Thank you Judy,
First, as I am sure you can appreciate, cats are not renowned for their abilities to cope with change. So, when major life changes occur, they often will develop vices (ie overgrooming, inappropriate elimination, etc) in their struggle to cope. And for poor Mog, she will have been through a very stressful time as of late, with the loss of her companion and the arrival of new cats (who she will see as invaders at this stage). So, it is quite likely that her signs started as a stress based overgrooming. That said, if you are now seeing sores, crusts, scabs, constant grooming, and a spread to different areas; then we also now have a secondary skin reaction. And this will need to be addressed before we can even tackle her overly stressful situation.
Now since this has been progressing for a while,the skin changes are going to cause itchiness, and we likely have a bacterial components; it would be ideal to have a check up with her vet. They can evaluate her skin and treat her with a long acting steroid injection to allay the skin itchiness triggering her overgrooming +/- antibiotics. Or if her signs are mild, you can consider first trying anti-histamines with her. These can help settle allergic skin reactions and decrease general itchiness and may just be enough to help give her some relief. There are a range on the market that can be used in cats but often we will use Piriton. A low dose (ie. 1-2 mg or 0.25-0.5 of a 4mg tablet can be given twice daily) can just be enough to break that itchiness cycle, and give her skin the chance in needs to settle. We like to keep the dose low in kitties, as they can have drowsiness with this medication (just like people). And of course, this medication shouldn't be used if your lass has any pre-existing conditions or are on any other medication without speaking to your vet.
Once the skin based triggers for her overgrooming is addressed, you can then focus on the stress side of her signs. As I noted, any life change can trigger a cat to overgroom. Losing her friend could certainly be a trigger, but these new kittens will be as well. And it is quite possible that she will find them especially stressful since they appeared at this stage, as if they are encroaching on her territory in the wake of the other cat passing. Since we cannot undo that less then ideal introduction, you may want to make sure that they give her space and time to accept them.

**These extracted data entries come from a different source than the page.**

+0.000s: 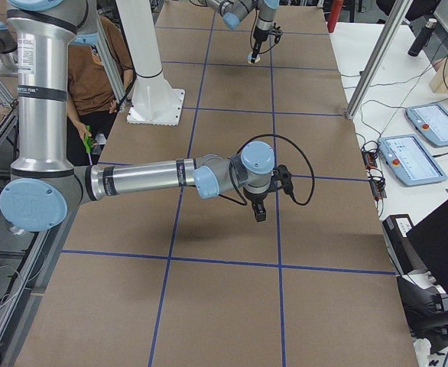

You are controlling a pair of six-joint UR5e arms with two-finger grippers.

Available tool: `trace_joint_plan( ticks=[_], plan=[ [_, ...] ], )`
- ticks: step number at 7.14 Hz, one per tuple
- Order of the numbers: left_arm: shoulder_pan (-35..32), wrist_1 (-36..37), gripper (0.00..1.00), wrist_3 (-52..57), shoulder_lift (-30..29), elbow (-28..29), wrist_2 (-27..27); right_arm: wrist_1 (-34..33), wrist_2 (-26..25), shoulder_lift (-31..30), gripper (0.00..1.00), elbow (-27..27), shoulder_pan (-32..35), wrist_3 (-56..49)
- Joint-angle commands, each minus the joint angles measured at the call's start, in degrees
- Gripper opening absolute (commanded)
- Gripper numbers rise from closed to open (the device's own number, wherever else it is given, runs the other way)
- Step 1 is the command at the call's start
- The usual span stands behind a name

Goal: Place and press bell with both arms
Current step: 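Move the bell with the left gripper to the table centre and lower it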

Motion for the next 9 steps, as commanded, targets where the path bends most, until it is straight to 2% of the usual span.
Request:
trace_joint_plan(
  ticks=[1,2,3,4,6,8,9],
  plan=[
    [4.2,3.8,0.02,-5.8,-14.2,14.3,0.1,0.0,0.1,0.0,1.0,0.0,0.0,0.0],
    [6.8,3.8,0.03,-8.1,-20.8,22.9,0.1,0.0,0.1,0.0,1.0,0.0,0.0,0.0],
    [7.3,2.9,0.03,-8.2,-25.0,28.9,-0.2,0.0,0.1,0.0,1.0,-0.1,-0.1,0.0],
    [9.0,0.2,0.03,-8.9,-26.4,32.3,-0.1,0.0,0.2,0.0,1.0,0.1,-0.1,0.1],
    [11.0,-4.4,0.11,-10.9,-28.0,37.4,-0.2,0.0,0.3,-0.1,1.0,0.1,-0.1,0.1],
    [11.9,-4.9,0.24,-10.9,-27.9,38.5,-0.2,0.0,0.4,-0.1,1.0,0.0,-0.1,0.1],
    [12.1,-5.8,0.25,-11.0,-27.9,38.7,-0.1,0.0,0.4,-0.1,1.0,0.1,-0.1,0.1]
  ],
)
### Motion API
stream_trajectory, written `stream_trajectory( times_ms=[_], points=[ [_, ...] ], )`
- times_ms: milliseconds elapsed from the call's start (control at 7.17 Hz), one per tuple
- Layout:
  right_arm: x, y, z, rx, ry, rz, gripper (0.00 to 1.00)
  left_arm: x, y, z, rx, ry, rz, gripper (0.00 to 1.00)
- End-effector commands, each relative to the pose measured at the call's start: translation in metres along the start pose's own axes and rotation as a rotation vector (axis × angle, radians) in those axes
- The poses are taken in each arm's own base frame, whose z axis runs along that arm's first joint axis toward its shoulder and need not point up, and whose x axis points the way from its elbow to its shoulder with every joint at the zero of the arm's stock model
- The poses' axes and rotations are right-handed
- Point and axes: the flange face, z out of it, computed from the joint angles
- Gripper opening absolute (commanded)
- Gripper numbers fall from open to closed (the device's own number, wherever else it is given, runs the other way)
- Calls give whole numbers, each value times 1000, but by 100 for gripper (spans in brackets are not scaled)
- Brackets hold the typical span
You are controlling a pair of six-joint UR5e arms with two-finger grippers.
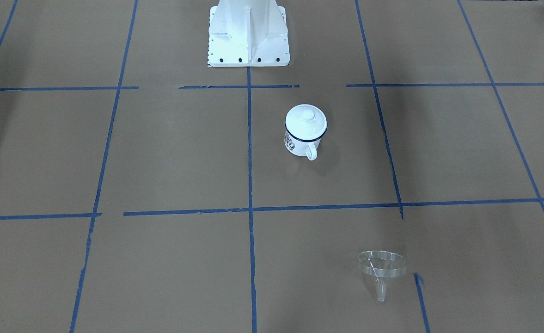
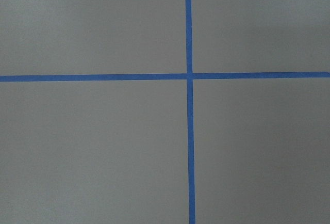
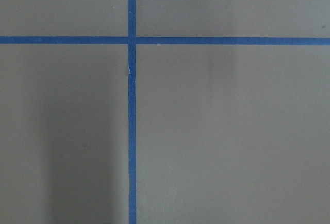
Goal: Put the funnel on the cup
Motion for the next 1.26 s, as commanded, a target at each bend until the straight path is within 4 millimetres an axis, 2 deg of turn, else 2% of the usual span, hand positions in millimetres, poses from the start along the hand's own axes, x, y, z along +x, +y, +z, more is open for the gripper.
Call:
stream_trajectory(
  times_ms=[0, 279, 558, 698, 837, 977, 1116],
  points=[
    [0, 0, 0, -1, 0, 1, 100, 1, -1, -1, 1, 0, 0, 100],
    [0, 0, 0, -1, 0, 1, 100, 16, -2, -15, 27, -2, 23, 100],
    [0, 0, 0, -1, 0, 1, 100, 51, -14, -37, 73, -3, 91, 100],
    [0, 0, 0, -1, 0, 1, 100, 77, -25, -58, 120, -8, 153, 100],
    [0, 0, 0, 1, 0, 0, 100, 95, -43, -75, 164, -16, 195, 100],
    [0, 0, 0, 1, 0, 0, 100, 119, -70, -102, 219, -23, 247, 100],
    [0, 0, 0, 1, 0, 0, 100, 136, -78, -116, 255, -16, 290, 100]
  ],
)
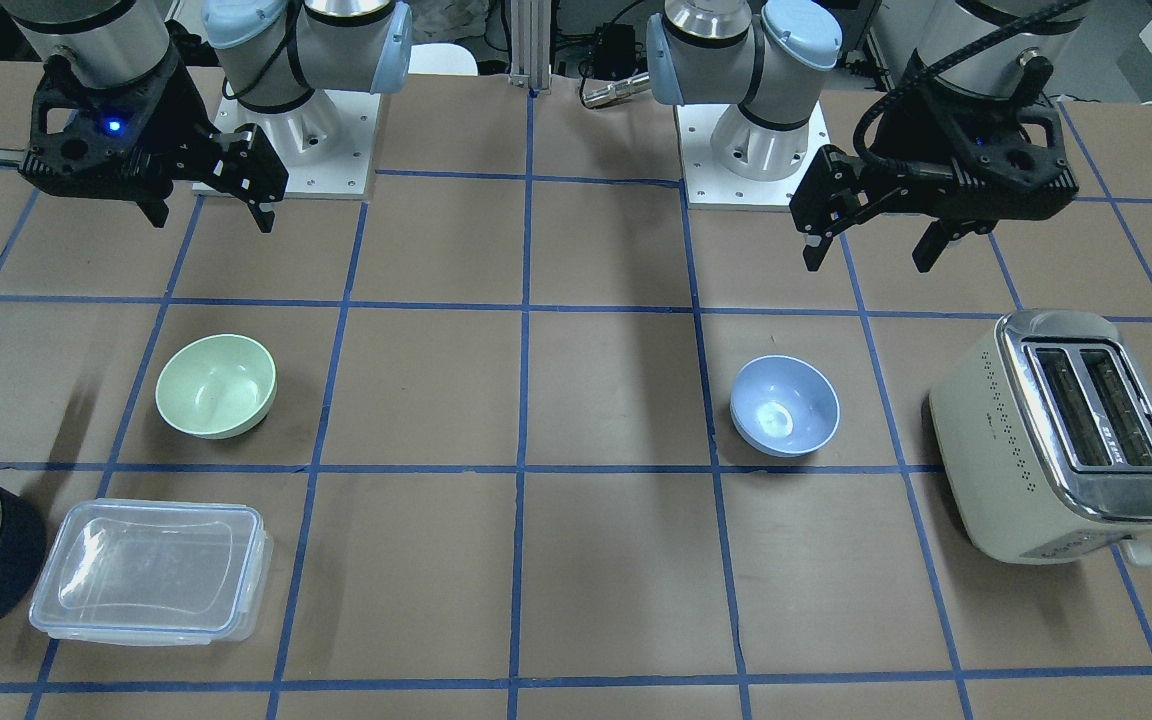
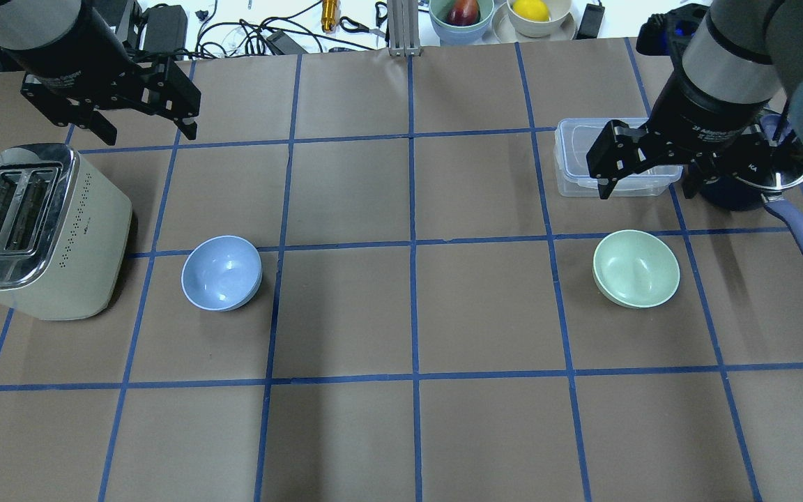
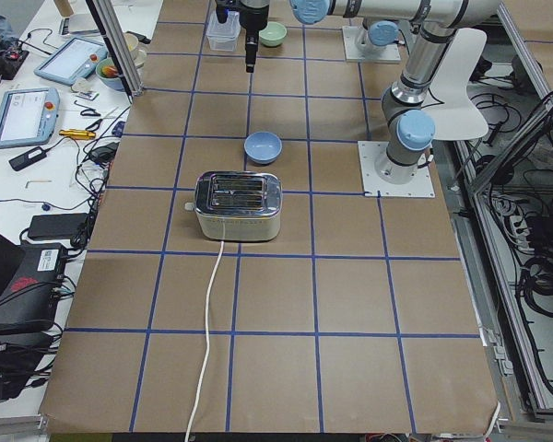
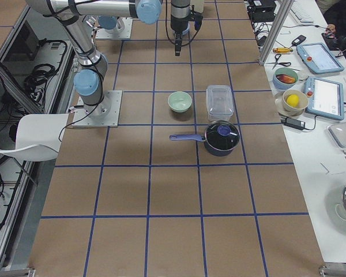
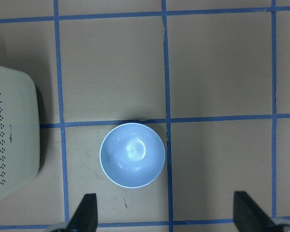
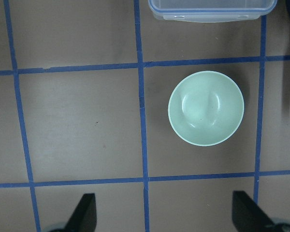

Now in regards ***** ***** likely initial issue that set her off, the stress induced side of overgrooming. If we can settle her skin and help keep everything calm at home, we may find that this just settles for us. Otherwise, you will want to take some steps to reduce her tension levels and help her cope with her new life. To do so, we often find that using de-stressing treatments can help her reduce or potentially settle this behavior. Treatment options include Feliway, also known as Comfort Zone in the US pet stores, which is a synthetic cat pheromone that helps to relieve stress. This can be used as a spray or a plug-in diffuser. There is also a diet on the market called Calm by Royal Canin. This contains a number of supplements that have been found to provide stress relief to cats. As well, there are nutritional supplements like Kalmaid (LINK) or Zylkene , that we often use to soothe anxious cats Some people have even found treats like Composure (LINK) or Bach Flower Remedy (LINK) to be helpful for settling kitty tension. And as these are not 'drugs', you can use any of these together to help settle her anxiety and reduce her need to overgroom.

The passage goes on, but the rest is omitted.